I want to count cardboard boxes and read a specific label which will only contain 3 words with white background on a conveyer belt using OpenCV and Python. Attached is the image I am using for experiments. The problem so far is that I am unable to detect the complete box due to noise and if I try to check w and h in x, y, w, h = cv2.boundingRect(cnt) then it simply filter out the text. in this case ABC is written on the box. Also the box have detected have spikes on both top and bottom, which I am not sure how to filter.
Below it the code I am using
import cv2
# reading image
image = cv2.imread('img002.jpg')
# convert the image to grayscale format
img_gray = cv2.cvtColor(image, cv2.COLOR_BGR2GRAY)
# apply binary thresholding
ret, thresh = cv2.threshold(img_gray, 150, 255, cv2.THRESH_BINARY)
# visualize the binary image
cv2.imshow('Binary image', thresh)
# collectiong contours
contours,h = cv2.findContours(thresh, cv2.RETR_TREE,cv2.CHAIN_APPROX_SIMPLE)
# looping through contours
for cnt in contours:
x, y, w, h = cv2.boundingRect(cnt)
cv2.rectangle(image,(x,y),(x+w,y+h),(0,215,255),2)
cv2.imshow('img', image)
cv2.waitKey(0)
cv2.destroyAllWindows()
Also please suggest how to crop the text ABC and then apply an OCR on that to read the text.
Many Thanks.
EDIT 2: Many thanks for your answer and based upon your suggestion I changed the code so that it can check for boxes in a video. It worked liked a charm expect it only failed to identify one box for a long time. Below is my code and link to the video I have used. I have couple of questions around this as I am new to OpenCV, if you can find some time to answer.
import cv2
import numpy as np
from time import time as timer
def get_region(image):
contours, hierarchy = cv2.findContours(image, cv2.RETR_EXTERNAL, cv2.CHAIN_APPROX_NONE)
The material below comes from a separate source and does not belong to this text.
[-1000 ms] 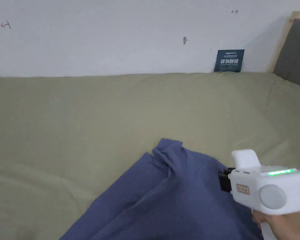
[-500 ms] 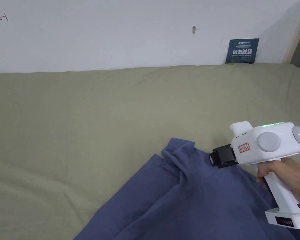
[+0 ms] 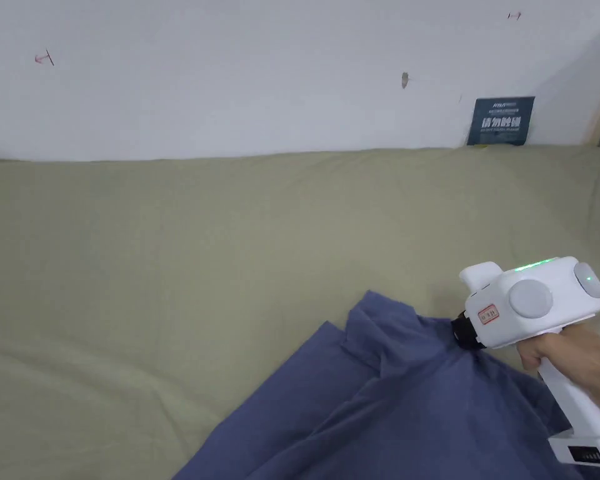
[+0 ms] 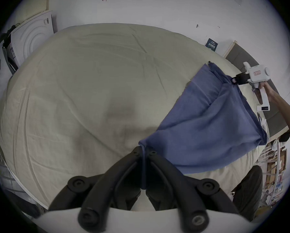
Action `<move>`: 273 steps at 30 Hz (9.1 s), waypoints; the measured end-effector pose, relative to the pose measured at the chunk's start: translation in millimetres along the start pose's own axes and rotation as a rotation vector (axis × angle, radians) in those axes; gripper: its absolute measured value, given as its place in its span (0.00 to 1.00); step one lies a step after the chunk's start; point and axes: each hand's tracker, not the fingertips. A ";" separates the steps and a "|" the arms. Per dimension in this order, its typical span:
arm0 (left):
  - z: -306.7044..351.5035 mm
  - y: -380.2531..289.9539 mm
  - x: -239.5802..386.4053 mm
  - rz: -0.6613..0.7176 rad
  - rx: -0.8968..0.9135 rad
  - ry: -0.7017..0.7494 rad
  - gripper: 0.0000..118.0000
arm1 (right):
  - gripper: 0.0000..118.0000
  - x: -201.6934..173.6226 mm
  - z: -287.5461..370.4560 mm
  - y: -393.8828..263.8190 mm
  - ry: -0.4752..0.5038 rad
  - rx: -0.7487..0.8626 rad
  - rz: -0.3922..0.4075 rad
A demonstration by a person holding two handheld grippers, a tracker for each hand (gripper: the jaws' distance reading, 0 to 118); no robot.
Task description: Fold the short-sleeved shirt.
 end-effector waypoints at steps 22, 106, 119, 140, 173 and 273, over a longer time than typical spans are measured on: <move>271.1 162.5 96.9 -0.103 0.549 0.053 0.01 | 0.03 9.1 490.1 -44.1 -0.188 0.722 -0.002; 64.6 22.2 37.9 -0.137 0.212 0.205 0.01 | 0.03 -21.2 236.5 -256.7 -0.054 0.274 -0.192; 74.1 -69.0 18.0 -0.070 0.156 0.180 0.01 | 0.03 -41.3 236.7 -336.0 -0.024 0.197 -0.189; 106.1 -76.8 33.7 -0.007 0.301 0.157 0.00 | 0.01 -44.0 266.3 -340.6 -0.148 0.371 -0.270; 44.2 -75.4 8.7 0.014 -0.022 0.156 0.10 | 0.01 -45.7 247.5 -354.4 -0.055 0.208 -0.254; -40.1 86.3 26.2 0.002 -0.021 0.105 0.08 | 0.07 22.0 129.0 -230.9 0.040 0.028 -0.283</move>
c = max(contours, key = cv2.contourArea)
black = np.zeros((image.shape[0], image.shape[1]), np.uint8)
mask = cv2.drawContours(black,[c],0,255, -1)
return mask
cap = cv2.VideoCapture("Resources/box.mp4")
ret, frame = cap.read()
fps = 60
fps /= 1000
framerate = timer()
elapsed = int()
while(1):
start = timer()
ret, frame = cap.read()
# convert the image to grayscale format
hsv = cv2.cvtColor(frame, cv2.COLOR_BGR2HSV)
# Performing threshold on the hue channel `hsv[:,:,0]`
thresh = cv2.threshold(hsv[:,:,0],127,255,cv2.THRESH_BINARY_INV+cv2.THRESH_OTSU)[1]
mask = get_region(thresh)
masked_img = cv2.bitwise_and(frame, frame, mask = mask)
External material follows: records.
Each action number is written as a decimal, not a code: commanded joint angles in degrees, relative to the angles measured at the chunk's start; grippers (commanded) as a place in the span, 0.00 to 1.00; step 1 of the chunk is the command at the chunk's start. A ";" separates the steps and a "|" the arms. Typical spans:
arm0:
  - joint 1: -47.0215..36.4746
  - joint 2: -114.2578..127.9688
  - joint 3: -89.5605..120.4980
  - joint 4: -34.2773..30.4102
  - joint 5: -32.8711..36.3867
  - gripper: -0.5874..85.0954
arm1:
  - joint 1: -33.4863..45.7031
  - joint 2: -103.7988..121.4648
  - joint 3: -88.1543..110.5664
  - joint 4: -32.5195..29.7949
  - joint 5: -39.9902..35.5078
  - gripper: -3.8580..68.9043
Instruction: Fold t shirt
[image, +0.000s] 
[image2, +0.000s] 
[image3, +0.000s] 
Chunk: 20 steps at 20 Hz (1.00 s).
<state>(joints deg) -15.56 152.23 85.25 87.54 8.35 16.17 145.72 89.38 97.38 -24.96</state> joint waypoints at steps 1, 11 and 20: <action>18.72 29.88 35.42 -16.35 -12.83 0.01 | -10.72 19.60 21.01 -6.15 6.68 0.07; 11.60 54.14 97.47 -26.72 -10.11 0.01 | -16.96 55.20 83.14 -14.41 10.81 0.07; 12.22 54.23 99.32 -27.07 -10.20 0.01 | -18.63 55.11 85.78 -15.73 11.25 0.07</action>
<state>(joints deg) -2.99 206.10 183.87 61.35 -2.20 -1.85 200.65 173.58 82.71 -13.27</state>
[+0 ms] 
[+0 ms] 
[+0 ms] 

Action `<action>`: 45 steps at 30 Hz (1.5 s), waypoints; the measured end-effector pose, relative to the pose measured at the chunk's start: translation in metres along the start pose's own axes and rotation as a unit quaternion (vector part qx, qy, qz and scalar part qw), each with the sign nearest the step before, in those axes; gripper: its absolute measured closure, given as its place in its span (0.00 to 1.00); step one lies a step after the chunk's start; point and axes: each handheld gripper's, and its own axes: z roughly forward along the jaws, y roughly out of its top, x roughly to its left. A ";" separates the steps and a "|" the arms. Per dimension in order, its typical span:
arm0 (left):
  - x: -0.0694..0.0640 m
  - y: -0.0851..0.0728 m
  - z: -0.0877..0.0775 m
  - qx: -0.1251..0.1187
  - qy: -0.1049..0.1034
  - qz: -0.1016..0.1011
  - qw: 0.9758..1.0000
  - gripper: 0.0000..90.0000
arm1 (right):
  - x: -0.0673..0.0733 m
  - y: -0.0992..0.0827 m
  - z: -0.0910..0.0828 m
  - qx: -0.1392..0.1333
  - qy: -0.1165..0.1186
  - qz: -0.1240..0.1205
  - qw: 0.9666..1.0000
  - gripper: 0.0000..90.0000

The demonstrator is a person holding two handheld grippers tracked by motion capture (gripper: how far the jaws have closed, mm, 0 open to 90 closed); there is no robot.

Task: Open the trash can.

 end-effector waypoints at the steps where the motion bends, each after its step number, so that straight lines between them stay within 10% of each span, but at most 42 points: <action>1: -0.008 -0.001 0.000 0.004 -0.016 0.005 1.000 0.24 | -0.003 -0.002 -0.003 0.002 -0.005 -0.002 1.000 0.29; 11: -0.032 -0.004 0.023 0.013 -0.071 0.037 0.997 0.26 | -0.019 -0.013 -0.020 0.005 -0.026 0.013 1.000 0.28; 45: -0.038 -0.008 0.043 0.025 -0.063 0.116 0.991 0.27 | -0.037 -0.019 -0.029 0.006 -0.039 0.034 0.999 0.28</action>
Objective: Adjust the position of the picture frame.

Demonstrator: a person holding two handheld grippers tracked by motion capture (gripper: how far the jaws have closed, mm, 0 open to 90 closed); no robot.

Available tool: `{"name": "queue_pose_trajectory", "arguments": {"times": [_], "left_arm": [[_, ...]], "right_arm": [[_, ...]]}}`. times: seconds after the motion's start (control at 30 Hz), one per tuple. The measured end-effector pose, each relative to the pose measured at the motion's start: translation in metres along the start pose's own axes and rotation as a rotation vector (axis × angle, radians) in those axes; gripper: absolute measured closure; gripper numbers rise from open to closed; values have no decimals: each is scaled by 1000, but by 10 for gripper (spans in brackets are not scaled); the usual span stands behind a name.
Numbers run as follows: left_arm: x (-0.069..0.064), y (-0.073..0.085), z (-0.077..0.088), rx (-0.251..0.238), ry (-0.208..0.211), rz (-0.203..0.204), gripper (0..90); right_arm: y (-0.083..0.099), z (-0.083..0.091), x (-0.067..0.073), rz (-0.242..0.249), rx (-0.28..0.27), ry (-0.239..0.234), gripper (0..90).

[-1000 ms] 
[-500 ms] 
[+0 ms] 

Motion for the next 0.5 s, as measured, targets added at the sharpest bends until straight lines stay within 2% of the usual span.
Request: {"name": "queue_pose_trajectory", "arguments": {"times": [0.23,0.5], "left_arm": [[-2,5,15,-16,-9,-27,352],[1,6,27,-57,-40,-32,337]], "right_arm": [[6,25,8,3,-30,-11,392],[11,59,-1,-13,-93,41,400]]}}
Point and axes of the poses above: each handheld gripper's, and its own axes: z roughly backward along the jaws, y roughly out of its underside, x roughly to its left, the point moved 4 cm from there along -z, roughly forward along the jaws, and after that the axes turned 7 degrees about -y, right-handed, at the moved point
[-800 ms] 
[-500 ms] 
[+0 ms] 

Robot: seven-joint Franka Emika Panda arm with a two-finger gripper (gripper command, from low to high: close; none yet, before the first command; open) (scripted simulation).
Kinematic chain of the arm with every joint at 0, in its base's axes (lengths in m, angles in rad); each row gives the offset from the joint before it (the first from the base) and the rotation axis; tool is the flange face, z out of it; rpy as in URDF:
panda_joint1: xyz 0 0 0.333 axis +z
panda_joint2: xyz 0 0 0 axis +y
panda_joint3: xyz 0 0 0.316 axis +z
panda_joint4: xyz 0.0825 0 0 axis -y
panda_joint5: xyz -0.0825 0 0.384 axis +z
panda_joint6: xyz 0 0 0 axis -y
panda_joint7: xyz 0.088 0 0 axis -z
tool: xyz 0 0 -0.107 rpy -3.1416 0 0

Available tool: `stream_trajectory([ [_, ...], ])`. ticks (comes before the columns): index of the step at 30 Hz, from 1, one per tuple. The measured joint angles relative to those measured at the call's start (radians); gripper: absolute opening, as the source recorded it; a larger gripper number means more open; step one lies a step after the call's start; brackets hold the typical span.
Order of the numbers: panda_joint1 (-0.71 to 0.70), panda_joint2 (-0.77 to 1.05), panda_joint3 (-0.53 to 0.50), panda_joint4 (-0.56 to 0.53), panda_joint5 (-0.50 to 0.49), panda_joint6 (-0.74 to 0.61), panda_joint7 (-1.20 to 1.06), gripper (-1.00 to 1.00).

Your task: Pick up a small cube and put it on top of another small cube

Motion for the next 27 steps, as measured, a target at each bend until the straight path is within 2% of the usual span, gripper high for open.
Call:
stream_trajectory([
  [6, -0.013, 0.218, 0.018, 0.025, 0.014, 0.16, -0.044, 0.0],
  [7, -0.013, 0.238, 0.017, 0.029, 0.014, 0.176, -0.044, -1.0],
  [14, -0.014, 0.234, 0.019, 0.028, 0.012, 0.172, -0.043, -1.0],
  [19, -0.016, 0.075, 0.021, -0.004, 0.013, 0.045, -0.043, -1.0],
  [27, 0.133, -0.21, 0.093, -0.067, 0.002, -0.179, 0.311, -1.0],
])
newImg = cv2.cvtColor(masked_img, cv2.COLOR_BGR2GRAY)
# collectiong contours
c,h = cv2.findContours(newImg, cv2.RETR_TREE,cv2.CHAIN_APPROX_SIMPLE)
cont_sorted = sorted(c, key=cv2.contourArea, reverse=True)[:5]
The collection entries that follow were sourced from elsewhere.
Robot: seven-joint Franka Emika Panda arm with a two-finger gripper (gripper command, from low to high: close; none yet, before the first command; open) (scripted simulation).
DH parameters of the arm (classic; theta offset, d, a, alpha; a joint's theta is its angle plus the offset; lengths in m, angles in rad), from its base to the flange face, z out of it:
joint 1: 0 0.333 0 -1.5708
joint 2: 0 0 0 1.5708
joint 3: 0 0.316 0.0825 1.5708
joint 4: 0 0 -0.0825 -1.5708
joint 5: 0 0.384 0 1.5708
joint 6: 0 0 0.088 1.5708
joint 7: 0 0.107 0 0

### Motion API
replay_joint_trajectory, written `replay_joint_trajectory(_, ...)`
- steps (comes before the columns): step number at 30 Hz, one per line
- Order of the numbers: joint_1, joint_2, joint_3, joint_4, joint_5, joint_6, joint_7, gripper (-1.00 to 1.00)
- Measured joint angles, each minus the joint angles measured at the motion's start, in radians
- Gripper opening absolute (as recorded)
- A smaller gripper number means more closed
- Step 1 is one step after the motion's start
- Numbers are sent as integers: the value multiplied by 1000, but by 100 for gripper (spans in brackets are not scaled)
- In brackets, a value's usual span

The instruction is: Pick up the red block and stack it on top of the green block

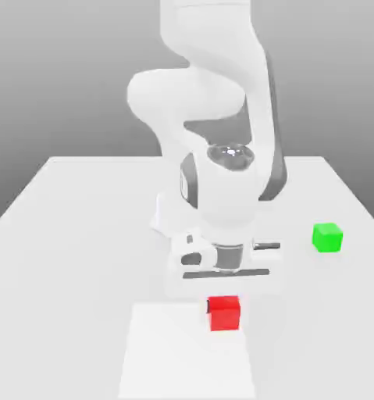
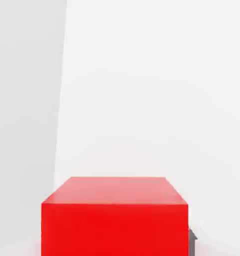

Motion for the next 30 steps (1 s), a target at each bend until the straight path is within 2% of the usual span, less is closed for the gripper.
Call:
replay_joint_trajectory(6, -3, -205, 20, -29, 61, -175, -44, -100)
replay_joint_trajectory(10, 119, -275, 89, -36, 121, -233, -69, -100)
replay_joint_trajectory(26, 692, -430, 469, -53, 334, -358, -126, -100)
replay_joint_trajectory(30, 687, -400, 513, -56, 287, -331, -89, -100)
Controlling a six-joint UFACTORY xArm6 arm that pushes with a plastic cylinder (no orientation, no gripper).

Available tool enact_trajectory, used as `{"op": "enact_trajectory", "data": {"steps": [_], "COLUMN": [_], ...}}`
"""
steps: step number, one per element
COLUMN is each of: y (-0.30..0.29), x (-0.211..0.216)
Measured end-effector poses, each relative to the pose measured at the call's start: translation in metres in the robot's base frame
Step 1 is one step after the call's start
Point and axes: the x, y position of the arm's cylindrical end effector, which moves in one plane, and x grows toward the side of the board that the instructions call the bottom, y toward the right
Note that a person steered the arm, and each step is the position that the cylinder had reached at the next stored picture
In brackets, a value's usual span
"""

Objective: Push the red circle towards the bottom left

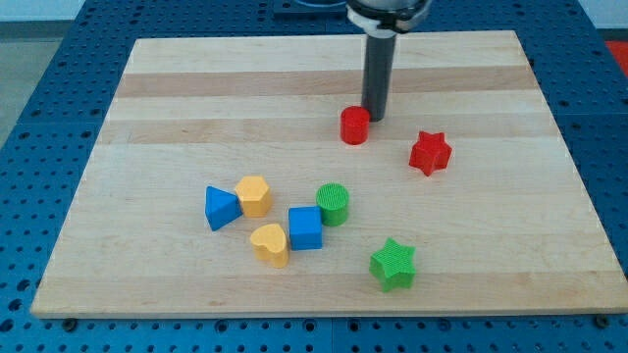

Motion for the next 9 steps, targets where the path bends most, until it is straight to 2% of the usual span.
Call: {"op": "enact_trajectory", "data": {"steps": [1, 2, 3, 4, 6, 9], "y": [-0.016, -0.018, 0.008, -0.009, -0.073, -0.103], "x": [0.02, 0.023, 0.04, 0.052, 0.052, 0.025]}}
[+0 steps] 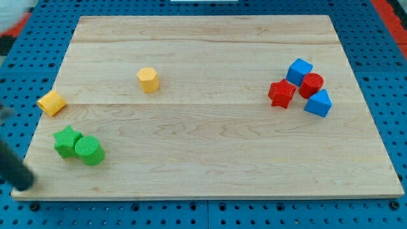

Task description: Move the yellow heart to the left of the yellow hexagon

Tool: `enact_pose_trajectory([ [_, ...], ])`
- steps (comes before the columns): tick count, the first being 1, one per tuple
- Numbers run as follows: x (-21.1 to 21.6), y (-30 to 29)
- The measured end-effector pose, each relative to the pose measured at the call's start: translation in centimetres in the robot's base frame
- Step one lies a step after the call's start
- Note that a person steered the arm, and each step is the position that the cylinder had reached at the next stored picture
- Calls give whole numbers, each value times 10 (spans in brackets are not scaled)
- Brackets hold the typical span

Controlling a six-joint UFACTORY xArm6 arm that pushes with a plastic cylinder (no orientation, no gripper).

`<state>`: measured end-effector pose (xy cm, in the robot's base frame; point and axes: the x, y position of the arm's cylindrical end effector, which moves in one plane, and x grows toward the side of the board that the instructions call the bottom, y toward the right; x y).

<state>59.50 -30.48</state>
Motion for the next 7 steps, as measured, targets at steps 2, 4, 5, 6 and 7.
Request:
enact_pose_trajectory([
  [2, -46, 1],
  [4, -127, 0],
  [5, -172, 5],
  [6, -219, 18],
  [7, -200, 1],
])
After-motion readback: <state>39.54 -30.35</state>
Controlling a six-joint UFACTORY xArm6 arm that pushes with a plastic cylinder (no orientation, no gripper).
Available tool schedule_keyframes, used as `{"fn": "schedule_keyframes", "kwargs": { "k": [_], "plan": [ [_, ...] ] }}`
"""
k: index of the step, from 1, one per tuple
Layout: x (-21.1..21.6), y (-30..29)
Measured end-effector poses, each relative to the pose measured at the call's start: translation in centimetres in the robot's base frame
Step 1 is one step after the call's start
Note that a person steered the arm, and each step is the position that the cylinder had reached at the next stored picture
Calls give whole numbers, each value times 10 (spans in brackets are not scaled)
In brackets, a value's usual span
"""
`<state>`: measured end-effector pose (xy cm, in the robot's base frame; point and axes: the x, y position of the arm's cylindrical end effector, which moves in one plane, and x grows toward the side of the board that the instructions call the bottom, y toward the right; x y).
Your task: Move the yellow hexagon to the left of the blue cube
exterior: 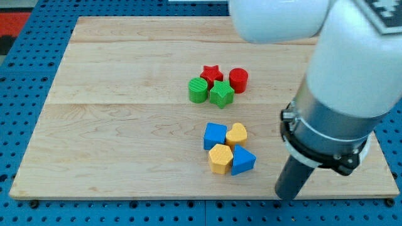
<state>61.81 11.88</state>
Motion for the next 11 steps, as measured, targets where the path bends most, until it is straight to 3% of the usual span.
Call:
{"fn": "schedule_keyframes", "kwargs": {
  "k": [3, 6, 9, 11],
  "plan": [
    [0, -83],
    [-69, -73],
    [-76, -78],
    [-84, -121]
  ]
}}
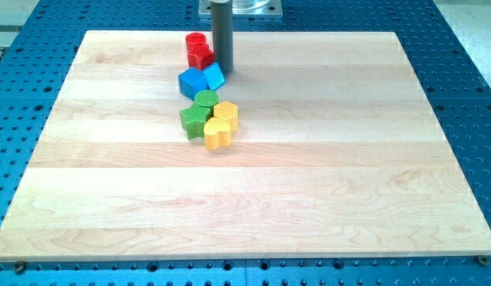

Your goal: Move blue blocks into the green blocks

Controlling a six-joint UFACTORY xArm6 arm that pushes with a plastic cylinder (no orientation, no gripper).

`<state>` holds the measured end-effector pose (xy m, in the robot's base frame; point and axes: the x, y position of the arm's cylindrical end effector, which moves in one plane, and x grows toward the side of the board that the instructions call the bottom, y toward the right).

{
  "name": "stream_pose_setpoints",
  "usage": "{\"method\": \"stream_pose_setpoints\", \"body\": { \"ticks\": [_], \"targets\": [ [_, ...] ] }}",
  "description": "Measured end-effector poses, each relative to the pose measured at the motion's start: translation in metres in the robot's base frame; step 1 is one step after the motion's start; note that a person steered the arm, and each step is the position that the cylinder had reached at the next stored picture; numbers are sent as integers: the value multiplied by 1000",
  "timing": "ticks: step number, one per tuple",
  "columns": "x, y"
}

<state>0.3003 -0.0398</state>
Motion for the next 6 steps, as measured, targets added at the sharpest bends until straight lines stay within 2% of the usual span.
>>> {"method": "stream_pose_setpoints", "body": {
  "ticks": [1, 2, 3, 4, 5, 6],
  "targets": [
    [28, -20],
    [35, -53],
    [8, -77],
    [43, -111],
    [53, -73],
    [57, -123]
  ]
}}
x,y,w,h = cv2.boundingRect(cont_sorted[0])
cv2.rectangle(frame,(x,y),(x+w,y+h),(255,0,0),5)
#cv2.imshow('frame',masked_img)
cv2.imshow('Out',frame)
if cv2.waitKey(1) & 0xFF == ord('q') or ret==False :
break
diff = timer() - start
while diff < fps:
diff = timer() - start
cap.release()
cv2.destroyAllWindows()
Link to video: https://www.storyblocks.com/video/stock/boxes-and-packages-move-along-a-conveyor-belt-in-a-shipment-factory-a-few-blank-boxes-for-your-custom-graphics-lmgxtwq
Questions:
How can we be 100% sure if the rectangle drawn is actually on top of a box and not on belt or somewhere else.
Can you please tell me how can I use the function you have provided in original answer to use for other boxes in this new code for video.
Is it correct way to again convert masked frame to grey, find contours again to draw a rectangle. Or is there a more efficient way to do it.
The final version of this code is intended to run on raspberry pi. So what can we do to optimize the code's performance.
Many thank again for your time.
There are 2 steps to be followed:
1. Box segmentation
We can assume there will be no background change since the conveyor belt is present. We can segment the box using a different color space. In the following I have used HSV color space:
img = cv2.imread('box.jpg')
hsv = cv2.cvtColor(img, cv2.COLOR_BGR2HSV)
# Performing threshold on the hue channel `hsv[:,:,0]`
th = cv2.threshold(hsv[:,:,0],127,255,cv2.THRESH_BINARY_INV+cv2.THRESH_OTSU)[1]
Masking the largest contour in the binary image:
def get_region(image):
contours, hierarchy = cv2.findContours(image, cv2.RETR_EXTERNAL, cv2.CHAIN_APPROX_NONE)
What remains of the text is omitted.